I have an operation to apply in python to more than 10 millions values. My problem is to optimise the actual operation. I have 2 working methods, numpy and python vanilla.
byte
data: b'\x9a#\xe6\x00'
= [154, 35, 230, 0]
= [0x9A, 0x23, 0xE6, 0x00]
b'\x00\x9a#\xe6'
= [0, 154, 35, 230]
= [0x00, 0x9A, 0x23, 0xE6]
-433874432
File loading:
f = open(path_data, "rb")
while trame := f.read(4):
Data operation:
trame = b'\x9a#\xe6\x00'
trame_list = list(trame) # [154, 35, 230, 0]
trame_list_swap = [trame_list[-1]] + trame_list[:-1]
trame_swap = bytes(trame_list_swap)
result = int.from_bytes(trame_swap, byteorder='little', signed=True)
File loading:
datas_raw = numpy.fromfile(path_data, dtype="<i4")

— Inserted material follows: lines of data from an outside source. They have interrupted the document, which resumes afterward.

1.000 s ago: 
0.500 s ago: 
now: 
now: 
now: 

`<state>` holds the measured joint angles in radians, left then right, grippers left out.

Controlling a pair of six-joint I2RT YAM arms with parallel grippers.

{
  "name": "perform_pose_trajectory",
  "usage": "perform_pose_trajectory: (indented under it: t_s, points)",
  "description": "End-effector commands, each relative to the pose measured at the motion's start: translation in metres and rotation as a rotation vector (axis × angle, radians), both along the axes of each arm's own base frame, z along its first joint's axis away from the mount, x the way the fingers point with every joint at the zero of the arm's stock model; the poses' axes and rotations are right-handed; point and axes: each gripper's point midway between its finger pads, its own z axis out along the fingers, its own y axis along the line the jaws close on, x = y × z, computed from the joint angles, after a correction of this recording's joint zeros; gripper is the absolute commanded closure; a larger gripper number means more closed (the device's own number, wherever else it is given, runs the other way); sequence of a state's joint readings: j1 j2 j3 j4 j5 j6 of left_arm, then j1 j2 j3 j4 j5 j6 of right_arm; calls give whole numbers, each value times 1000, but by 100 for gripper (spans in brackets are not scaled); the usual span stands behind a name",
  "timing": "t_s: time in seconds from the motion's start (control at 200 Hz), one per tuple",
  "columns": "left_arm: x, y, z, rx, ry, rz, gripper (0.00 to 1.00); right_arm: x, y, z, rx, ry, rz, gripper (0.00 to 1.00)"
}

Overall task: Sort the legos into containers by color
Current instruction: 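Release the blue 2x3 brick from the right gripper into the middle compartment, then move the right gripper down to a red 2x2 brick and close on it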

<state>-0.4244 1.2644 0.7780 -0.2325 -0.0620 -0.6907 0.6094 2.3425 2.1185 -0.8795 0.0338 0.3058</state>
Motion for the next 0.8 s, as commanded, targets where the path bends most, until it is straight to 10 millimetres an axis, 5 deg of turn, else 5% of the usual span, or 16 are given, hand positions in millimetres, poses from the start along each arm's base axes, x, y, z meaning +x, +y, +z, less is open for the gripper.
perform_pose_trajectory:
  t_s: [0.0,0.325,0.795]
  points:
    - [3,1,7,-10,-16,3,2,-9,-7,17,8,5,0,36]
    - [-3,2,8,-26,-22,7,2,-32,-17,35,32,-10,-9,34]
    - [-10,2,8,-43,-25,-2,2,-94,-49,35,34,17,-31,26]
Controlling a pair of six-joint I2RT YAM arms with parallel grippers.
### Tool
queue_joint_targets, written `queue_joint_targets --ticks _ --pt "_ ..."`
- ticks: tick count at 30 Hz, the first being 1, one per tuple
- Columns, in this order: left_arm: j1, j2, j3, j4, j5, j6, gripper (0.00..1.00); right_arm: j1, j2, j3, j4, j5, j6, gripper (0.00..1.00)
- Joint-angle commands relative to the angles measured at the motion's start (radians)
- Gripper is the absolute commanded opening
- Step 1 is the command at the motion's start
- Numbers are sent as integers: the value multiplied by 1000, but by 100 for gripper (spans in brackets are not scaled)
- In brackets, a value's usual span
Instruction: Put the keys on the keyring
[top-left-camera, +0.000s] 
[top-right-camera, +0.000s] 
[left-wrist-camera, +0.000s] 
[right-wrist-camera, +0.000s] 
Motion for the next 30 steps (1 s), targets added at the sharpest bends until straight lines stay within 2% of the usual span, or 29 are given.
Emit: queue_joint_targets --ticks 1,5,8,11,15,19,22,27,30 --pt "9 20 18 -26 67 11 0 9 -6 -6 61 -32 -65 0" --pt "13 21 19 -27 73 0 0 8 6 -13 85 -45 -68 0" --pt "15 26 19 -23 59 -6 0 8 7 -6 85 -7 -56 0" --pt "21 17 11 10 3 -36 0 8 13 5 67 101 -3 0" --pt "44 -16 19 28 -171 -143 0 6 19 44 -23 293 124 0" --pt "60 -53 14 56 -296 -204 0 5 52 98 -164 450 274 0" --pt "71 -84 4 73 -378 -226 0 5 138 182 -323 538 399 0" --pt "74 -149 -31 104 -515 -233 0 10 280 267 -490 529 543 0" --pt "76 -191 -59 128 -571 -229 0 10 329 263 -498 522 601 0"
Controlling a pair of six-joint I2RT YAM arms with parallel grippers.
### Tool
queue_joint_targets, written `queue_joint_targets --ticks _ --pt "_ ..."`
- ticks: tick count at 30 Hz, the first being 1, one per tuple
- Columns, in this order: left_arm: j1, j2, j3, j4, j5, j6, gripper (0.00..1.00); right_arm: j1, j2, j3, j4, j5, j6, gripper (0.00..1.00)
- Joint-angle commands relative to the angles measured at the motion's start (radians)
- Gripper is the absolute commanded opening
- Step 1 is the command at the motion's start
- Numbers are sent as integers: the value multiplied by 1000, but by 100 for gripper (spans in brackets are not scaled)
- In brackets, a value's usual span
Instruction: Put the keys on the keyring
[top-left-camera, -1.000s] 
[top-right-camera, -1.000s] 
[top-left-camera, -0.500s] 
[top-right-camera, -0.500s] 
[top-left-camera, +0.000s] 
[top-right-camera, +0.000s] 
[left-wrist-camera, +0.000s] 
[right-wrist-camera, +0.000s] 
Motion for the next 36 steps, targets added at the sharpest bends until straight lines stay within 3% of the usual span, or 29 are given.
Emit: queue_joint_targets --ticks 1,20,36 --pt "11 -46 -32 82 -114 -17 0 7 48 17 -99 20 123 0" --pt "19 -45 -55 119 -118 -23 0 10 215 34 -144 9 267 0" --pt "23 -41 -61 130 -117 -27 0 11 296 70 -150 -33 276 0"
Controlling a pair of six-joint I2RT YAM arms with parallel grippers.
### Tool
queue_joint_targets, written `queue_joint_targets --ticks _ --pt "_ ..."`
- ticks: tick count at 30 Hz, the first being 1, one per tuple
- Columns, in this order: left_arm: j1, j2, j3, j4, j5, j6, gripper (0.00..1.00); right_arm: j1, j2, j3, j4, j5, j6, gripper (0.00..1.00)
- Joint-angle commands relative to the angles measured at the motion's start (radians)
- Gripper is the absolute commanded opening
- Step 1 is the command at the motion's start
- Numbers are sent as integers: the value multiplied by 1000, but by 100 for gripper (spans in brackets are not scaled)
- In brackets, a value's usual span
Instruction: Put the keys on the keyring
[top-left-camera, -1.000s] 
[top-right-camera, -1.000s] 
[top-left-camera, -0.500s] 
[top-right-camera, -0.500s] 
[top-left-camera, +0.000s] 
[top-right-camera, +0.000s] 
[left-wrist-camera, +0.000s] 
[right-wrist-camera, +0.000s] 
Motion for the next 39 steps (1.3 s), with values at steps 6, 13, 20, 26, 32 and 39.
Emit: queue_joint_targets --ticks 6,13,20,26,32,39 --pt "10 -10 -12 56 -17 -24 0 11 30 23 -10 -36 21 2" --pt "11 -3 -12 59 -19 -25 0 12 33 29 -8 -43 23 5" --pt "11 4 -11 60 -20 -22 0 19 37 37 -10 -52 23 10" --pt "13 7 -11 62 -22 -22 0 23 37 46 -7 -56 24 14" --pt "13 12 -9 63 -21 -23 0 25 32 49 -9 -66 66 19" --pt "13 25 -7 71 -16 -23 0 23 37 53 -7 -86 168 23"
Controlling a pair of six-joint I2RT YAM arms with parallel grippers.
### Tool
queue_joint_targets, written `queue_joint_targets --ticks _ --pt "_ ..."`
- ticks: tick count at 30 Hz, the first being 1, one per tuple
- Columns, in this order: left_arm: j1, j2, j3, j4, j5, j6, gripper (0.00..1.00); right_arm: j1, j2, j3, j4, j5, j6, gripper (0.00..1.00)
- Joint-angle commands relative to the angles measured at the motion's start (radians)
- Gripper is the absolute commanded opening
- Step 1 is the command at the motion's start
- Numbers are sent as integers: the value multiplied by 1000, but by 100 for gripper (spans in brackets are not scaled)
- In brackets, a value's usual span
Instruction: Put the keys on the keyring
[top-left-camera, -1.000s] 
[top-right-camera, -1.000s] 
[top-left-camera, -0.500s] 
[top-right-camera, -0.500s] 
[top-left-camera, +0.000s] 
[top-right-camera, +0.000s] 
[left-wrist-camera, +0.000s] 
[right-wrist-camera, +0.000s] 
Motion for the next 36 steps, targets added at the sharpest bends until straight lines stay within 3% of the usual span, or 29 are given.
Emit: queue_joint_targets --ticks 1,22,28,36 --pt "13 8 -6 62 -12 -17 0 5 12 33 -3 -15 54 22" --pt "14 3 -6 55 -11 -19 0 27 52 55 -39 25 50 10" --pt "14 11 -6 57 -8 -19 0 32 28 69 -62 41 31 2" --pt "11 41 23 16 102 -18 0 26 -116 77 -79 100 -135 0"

# datas_raw = numpy.array([-1708923392, 1639068928, 2024603392, ...]) # len(datas_raw) = 12171264
for i, trame in enumerate(datas_raw):
Data operation:
trame = 15082394
tmp = list(trame.tobytes("C"))
tmp.insert(0, tmp.pop())
result = numpy.ndarray(1, "<i", bytes(tmp))[0]
It is doing the same processing than vanilla but slower here because of numpy.ndarray
that is triggered 10 millions times...
My question is the following:
I would like for numpy version to operate on all value the bitwise operation without for loop
(that are very slow in python)... Any other solution for the issue is welcome (not closed XY problem...)
Here I use some random data in place of data read from file, which you can do using np.loadtxt
. Ideally, you would read your bytes into a 1-d array with shape (4*n,) and then reshape to be (n,4)
.
import numpy as np
rng = np.random.default_rng(0)
data = rng.integers(-2**31,2**31,size=10000,dtype="i4")
data = data.view("u1").reshape((-1,4))
# Last column first, then other 3
data = data[:,[3,0,1,2]]
# Depending on platform might need to specify byteorder, e.g., "<i4" or ">i4"
ints = np.ascontiguousarray(data).view("i4")
This produces values like
array([[-1031643175],
[ 267112355],
[ -640212606],
...,
This returns an array with shape (n,1) of signed integers.